Released in the fall of 1989 for the 1990 model year, the U platform (GMT199) utilized a galvanized steel space frame underneath composite plastic dent resistant panels similar to those used in Saturn models and the Pontiac Fiero. The vans feature unconventional styling, which some commenters likened it to a DustBuster vacuum cleaner.

All models used a 120-hp, 3.1L V6 mated to a 3-speed automatic transmission. In 1992, the 3800 Series I V6 became available with a four speed automatic. Both were replaced by the LA1 3400 V6 in 1996.

====1990–1996====
The vehicles in this generation included:
- Chevrolet Lumina APV ("APV" was dropped from the model name in 1994)
- Oldsmobile Silhouette
- Pontiac Trans Sport

In 1994, The Lumina and Trans Sport received a facelift, which shortened the nose and gave them a more conventional look. The Silhouette did not receive this update, however, and while it did receive a facelift in 1993, it was very minimalistic with only the front bumper being slightly changed. The rest of the front end remained unchanged.

====International====
The Pontiac Trans Sport was sold in Europe as a rebadged Oldsmobile Silhouette with European safety specifications.

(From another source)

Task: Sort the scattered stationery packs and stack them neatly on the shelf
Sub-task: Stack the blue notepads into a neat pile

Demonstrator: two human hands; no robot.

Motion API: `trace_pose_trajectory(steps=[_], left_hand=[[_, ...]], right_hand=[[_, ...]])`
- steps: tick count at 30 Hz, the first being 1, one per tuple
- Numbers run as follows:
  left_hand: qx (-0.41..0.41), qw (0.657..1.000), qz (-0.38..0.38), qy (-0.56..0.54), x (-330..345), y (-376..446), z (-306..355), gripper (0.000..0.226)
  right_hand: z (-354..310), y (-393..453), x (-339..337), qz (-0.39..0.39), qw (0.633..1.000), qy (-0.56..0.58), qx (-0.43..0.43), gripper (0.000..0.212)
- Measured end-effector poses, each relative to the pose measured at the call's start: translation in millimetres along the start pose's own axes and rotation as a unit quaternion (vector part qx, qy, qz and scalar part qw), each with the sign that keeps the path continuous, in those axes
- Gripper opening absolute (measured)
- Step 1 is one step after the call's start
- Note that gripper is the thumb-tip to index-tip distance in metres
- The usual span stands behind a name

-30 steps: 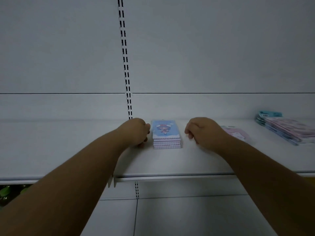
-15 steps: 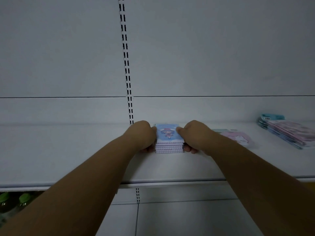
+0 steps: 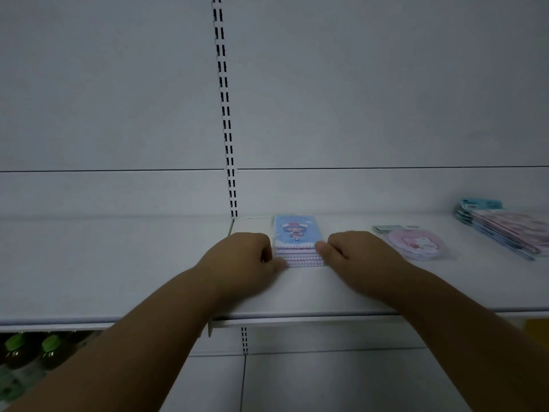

European customers had grown accustomed to sleek minivans, thanks to vehicles such as the Renault Espace, and did not object to the Trans Sport's futuristic styling. In 1994, when the Trans Sport was updated, the European version retained the original shape with a minor facelift, with the Oldsmobile Silhouette being sold as a badge-engineered Pontiac Trans Sport.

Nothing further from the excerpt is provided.